David Blight tells us My Bondage and My Freedom had good timing. Harriet Beecher Stowe’s best selling “Uncle Tom’s Cabin” had been published two years earlier. Blight writes:
Slavery was on the minds of Americans more than any earlier time. Douglass wrote this version of the story of his own conflicted life just as the nation began to collapse into violence over slavery and fears of the possible break up of the Union boiled over as never before.
World Catalog shows 40 print editions. Like Narrative, there was a gap between the late 1880s and 1960s. Interestingly enough, Bondage and Freedom did not have the 1967-1988 gap like Narrative. It has editions up to 1972 and a restart in 1983.
In 1969, Dover published a new edition with a new introduction by Philip S. Foner. He pointed out that Douglass’s stature had been increasingly noted by historians in recent years. Ebony magazine published a special edition in 1963 for the centennial of the Emancipation Proclamation. A portrait of Douglass was on the cover. In 1968, Life magazine also put Douglass on the cover a special issue.
Foner tells us "My Bondage and My Freedom," like Narrative, “is remarkably accurate as to dates, places, people, and events.”
Life and Times of Frederick Douglass (1881 and 1892)
Douglass was 63 years old when he wrote his final autobiography. Although perhaps not as fierce, his fiery passion still burned.

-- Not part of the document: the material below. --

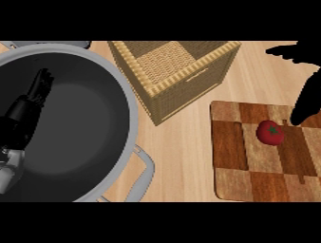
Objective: Pick the tomato from the cutting board and place it in the basket
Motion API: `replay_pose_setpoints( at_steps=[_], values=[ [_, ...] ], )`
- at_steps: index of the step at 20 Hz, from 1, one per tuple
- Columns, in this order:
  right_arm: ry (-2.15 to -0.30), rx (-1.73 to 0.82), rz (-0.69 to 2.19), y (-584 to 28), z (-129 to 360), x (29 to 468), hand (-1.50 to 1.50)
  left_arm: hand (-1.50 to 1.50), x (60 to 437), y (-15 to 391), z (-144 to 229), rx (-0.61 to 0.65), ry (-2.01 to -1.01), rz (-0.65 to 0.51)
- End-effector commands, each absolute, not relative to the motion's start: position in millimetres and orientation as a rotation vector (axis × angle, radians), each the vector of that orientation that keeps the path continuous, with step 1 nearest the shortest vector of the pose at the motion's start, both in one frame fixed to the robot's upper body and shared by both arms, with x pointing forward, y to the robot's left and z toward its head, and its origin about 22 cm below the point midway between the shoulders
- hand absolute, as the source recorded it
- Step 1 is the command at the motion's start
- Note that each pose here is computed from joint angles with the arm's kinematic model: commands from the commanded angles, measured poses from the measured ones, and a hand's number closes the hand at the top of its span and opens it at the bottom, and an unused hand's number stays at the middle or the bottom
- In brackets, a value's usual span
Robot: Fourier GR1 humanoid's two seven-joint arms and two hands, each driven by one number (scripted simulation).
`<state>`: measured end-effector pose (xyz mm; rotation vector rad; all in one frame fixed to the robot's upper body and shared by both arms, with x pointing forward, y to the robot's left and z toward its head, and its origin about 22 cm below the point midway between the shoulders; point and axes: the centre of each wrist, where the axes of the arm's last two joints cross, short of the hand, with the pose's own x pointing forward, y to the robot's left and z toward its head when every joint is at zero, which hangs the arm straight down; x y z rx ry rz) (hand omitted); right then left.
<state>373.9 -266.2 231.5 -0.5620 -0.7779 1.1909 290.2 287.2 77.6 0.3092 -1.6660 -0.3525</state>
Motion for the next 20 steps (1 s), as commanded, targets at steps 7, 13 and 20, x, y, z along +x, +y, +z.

Ottilia Assing, a German-American journalist encouraged him to write this one. Douglass had moved from Rochester to Washington in 1878.
Life and Times did not sell well, nor did its 1892 reprint. World Catalog shows 59 print editions with a large gap from 1895 to 1962.
Douglass’s 1892 edition of Life and Times, which is considered by some as his fourth book, is divided into three sections. The third, “His Complete History to the Present Time,” was new material.
Douglass must have been torn between the hope he expressed about the progress of African Americans -- "it is the faith of my soul that [a] brighter and better day will yet come" -- and the knowledge that the former Confederate states were winning Reconstruction.
Documenting the South tells us:
Douglass excoriates the U.S. Supreme Court for its ruling on the Civil Rights Cases of 1883, which hold that Congress lacks the authority to enforce the Fourteenth Amendment against private parties and individuals. "[T]his decision has inflicted a heavy calamity upon [African Americans]," Douglass writes.
In 1895, Frederick Douglass knew his life was well past its zenith, and that the Good Lord was waiting. He left us that February, but not empty-handed. Looking up to think about our what is happening in our time, we continue to read, appreciate and be moved by the words Douglass wrote about his life and times.